Worrying about life, the future and one’s prospects has been, for some, a continual existential struggle. For others, those who came to university ‘to find themselves’, fearing the future has become a new and persistent mood-killer. What’s the source of this fresh anxiety? Time. I blame time. Where did the time go? It feels like mere days ago that I arrived in my university halls and played ‘never have I ever’ over an awkward can of Stella Artois. A year ago, I would have hush-hushed the nearest person to mention an internship or plugged my ears and sung ‘Tomorrow’ from Annie
But it isn’t only time, it’s fear-mongering. We’ve seen or heard countless friends, parents and BBC News articles declaring how bad graduates ‘have it’. With the way prospects are presented in the media, you’d hardly think there’s a point in going to university at all. Oh, and then there’s the self-proclaimed ‘young-entrepreneurs’.

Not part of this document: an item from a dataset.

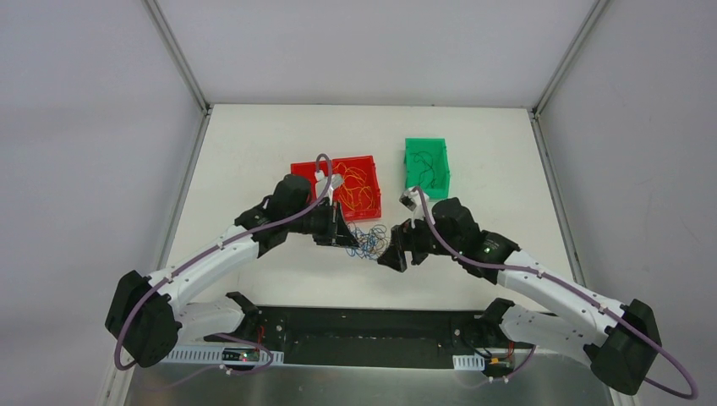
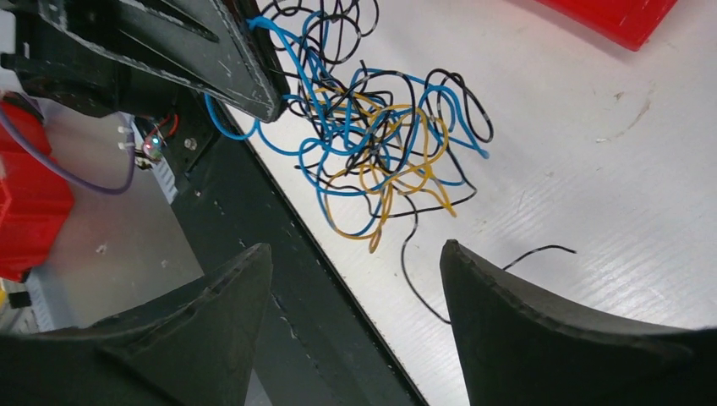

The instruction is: Untangle the cables

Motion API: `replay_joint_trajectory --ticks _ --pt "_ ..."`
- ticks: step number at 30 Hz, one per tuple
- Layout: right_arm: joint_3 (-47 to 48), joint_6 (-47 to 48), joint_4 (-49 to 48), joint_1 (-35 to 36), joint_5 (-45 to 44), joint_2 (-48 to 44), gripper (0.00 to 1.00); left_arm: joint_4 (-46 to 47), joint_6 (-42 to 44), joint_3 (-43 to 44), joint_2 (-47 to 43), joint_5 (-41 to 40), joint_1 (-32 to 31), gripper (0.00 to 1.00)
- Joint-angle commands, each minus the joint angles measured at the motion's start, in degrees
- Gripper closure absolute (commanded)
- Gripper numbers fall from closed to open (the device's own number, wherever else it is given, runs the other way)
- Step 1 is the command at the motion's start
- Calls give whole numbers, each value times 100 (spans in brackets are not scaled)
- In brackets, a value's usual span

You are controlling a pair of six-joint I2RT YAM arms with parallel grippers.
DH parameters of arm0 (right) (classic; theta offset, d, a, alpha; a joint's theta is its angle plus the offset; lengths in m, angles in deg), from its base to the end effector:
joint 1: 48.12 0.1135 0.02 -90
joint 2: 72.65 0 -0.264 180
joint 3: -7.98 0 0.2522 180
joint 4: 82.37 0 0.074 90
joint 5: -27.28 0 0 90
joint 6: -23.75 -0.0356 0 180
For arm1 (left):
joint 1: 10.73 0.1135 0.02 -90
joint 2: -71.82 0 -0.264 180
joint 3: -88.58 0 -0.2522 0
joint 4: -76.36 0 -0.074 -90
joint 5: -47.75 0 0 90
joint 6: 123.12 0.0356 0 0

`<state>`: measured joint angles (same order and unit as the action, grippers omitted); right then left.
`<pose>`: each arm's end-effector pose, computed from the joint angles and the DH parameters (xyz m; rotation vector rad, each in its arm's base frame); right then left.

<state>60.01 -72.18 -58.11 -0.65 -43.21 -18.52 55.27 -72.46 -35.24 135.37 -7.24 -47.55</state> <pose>0.1357 0.1655 0.2704 -0.9628 1.9011 0.9162 0.1825 -0.1621 0.2684 0.3747 2.2696 -1.3915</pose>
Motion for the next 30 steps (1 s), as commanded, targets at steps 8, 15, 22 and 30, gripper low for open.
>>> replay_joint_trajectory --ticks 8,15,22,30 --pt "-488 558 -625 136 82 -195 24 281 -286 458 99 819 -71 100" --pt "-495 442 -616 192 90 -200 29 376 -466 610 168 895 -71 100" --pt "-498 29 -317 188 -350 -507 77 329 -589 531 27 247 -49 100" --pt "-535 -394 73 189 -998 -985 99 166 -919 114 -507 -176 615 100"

I’ve often been down the rabbit-hole of YouTube, where the braggarts present themselves in the compulsory ad spaces between videos. It’s always the same; some guy with a Ferrari parked behind him, probably rented for the video, sat in what seems like a hired-out garage, which is also probably rented for the video. Whose garage is that, it’s always the same one! They usually say the same thing:
‘Bill Gates, Mark Zuckerberg … Kanye … Kanye West! They dropped out of university man; I’m telling you … success isn’t in YOUR university; it isn’t in YOUR debt! I’ll tell you where success is!’
This is usually followed by a link to a pyramid scheme in cryptocurrency. If anything, these videos dissuade me from dropping out – for fear of the future – and, instead, convince me to stay at university, safe from the world of bitcoin and seventeen-year olds in rented suits.
It’s only second year, there’s plenty of time for a panic MA.
I’m not suggesting that worrying about life is ridiculous, far from it. But I refuse to be rattled by a friend who says they have it ‘all sorted out’. I don’t believe them. No one has it ‘all sorted out’ and, even if they did, I’d ask why they were telling me. I’m either going to say ‘I’m proud of you buddy’ through an envious grimace or stare deep into my drink – maybe the swirling of the pint, like a magic cauldron, will toss up the answers I desperately seek for my future.
In actual fact, most of us don’t know what we will be. We might have an idea or a goal but sticking to said goal is unlikely.
So, for the time being, I’m more than content with keeping my options open. Let’s, for the sake of the child in me, call the future a theme park – metaphorically strapping myself into one ride would be a real shame, I can’t spend my life riding dodgems and missing out on log flumes – I did, however, get stuck on the log flumes during my trip to Brighton pier once...
I’ll keep worrying. But, as I toss and turn at night, I’ll keep in mind the ‘young-entrepreneurs’ and those who restarted their careers past forty; it’s only second year, there’s plenty of time for a panic MA.
Do you have your life sorted yet?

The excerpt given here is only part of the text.